The third installment in a series of Cheerleaders movies (after The Cheerleaders and The Swinging Cheerleaders), Revenge of the Cheerleaders is seemingly the most low budget and certainly the most fun – a high school sex comedy more anarchic than Rock 'n' Roll High School, more sexually liberated than Porky’s or American Pie. This time out, the setting is a particularly debauched high school in the improbably named town of Aloha, California. Quite unlike any other high school, even in the movies, the temporary autonomous zone known as Aloha High is ruled benignly by the Cheerleaders, who, in between cheerleading, carry out a raid on their rivals at Lincoln High, lace their school cafeteria spaghetti with pills, coke, liquor, and weed, orchestrate locker room orgies, and “make it” with just about every boy to cross their path. The spiked spaghetti leads to the most deliriously lunatic episode in the movie, a wild, drug-fueled food fight, closer to the mayhem of Otto Meuhl and his “Therapie-Komune” in Sweet Movie than your standard school lunchroom food fight.

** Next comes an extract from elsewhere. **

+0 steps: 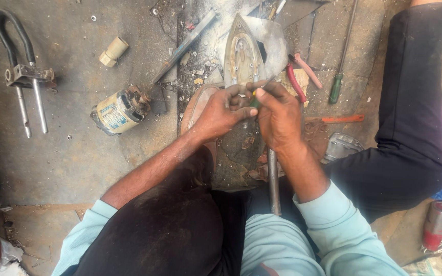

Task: The person sits on the floor and uses a hammer and a metal rod to strike and shape a metal part. They then use a screwdriver to adjust components on the part and a pair of pliers to manipulate a small piece.

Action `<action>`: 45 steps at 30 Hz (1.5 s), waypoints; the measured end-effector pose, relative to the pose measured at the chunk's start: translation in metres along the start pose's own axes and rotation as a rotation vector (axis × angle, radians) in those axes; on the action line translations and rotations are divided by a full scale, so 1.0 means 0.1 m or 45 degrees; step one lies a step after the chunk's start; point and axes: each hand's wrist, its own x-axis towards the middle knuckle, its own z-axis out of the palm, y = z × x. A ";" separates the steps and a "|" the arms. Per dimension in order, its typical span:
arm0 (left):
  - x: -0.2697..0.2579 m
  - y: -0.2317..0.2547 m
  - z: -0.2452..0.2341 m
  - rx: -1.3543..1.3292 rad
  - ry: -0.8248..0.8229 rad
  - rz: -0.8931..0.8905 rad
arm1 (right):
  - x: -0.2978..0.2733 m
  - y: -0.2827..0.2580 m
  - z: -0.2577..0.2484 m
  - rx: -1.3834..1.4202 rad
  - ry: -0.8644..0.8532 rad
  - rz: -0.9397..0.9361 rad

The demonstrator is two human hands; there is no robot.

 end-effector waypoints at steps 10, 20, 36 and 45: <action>-0.12 -0.16 -0.17 -0.560 -0.034 -0.070 | -0.03 -0.28 -0.27 -0.641 -0.006 -0.729; -0.21 0.06 -0.22 -1.211 0.070 -0.018 | -0.44 -0.26 -0.11 -0.921 -0.076 -0.736; -0.24 0.12 -0.18 -1.205 0.054 0.036 | -0.26 -0.16 -0.02 -1.276 -0.296 -1.093; -0.20 -0.05 -0.14 -1.074 0.051 -0.049 | -0.22 0.04 -0.03 -1.260 -0.173 -0.906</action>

More Meat Joy than Meatballs, Revenge of the Cheerleaders is something much stranger and far more ecstatic than the typical teen sex comedy. Perhaps this is the influence of Nathaniel Dorsky, the experimental filmmaker who, astonishingly, co-produced, co-wrote, photographed, and co-edited (with experimental filmmaking partner Jerome Hiler) Revenge of the Cheerleaders. Probably Revenge of the Cheerleaders seems as different as imaginable from the silent, contemplative films for which Dorsky is known. But there is a sensibility behind Revenge of the Cheerleaders that is up to something far more interesting than the previous Cheerleaders movies. Certainly, there is a shift from those previous Cheerleaders movies in the male gaze of the camera in Revenge of the Cheerleaders. The bodies of the basketball players of Aloha High are photographed with as much interest and desire as the bodies of the football players in the early Dorsky short A Fall Trip Home. An extended sequence in which the Cheerleaders watch the mostly shirtless boys practicing on the basketball court and comment, in great detail, about their bodies, is very different from boys peering into the girls’ locker room in Porky’s, to take an example more typical of the genre. And assuredly a long scene in which one of the Cheerleaders caresses and licks the ass of one of the Aloha High boys, while he works the counter at the local fast food joint, is unique in the genre.
Returning from The Swinging Cheerleaders is a very pregnant Cheryl “Rainbeaux” Smith. (Stick around for the end credits, in which she appears with her newborn baby.) Smith has little to do in this installment, but still exudes the wide-eyed charm she brought to roles in Lemora: A Child’s Tale of the Supernatural and the softcore musical Cinderella. Jerii Woods is marvelous and the real star Cheerleader this time out. Wonderfully, Eddra Gale, best-known for her memorable film debut as La Saraghina in 8 1⁄2 , plays the school nurse, the sort of role typically played by Shirley Stoller or Pat Ast in other exploitation films of the era. And David Hasselhoff makes his feature film debut as “Boner.” Dorsky would collaborate with Revenge of the Cheerleaders director Richard Lerner ten years later, on a much different project, a documentary about Jack Kerouac. However, Revenge of the Cheerleaders is the more fascinating and unexpected collaboration, something exceptionally rare and compelling — a cheerful teen sex comedy, free of neuroticism, voyeurism, or coercion, in which the women make all the first moves.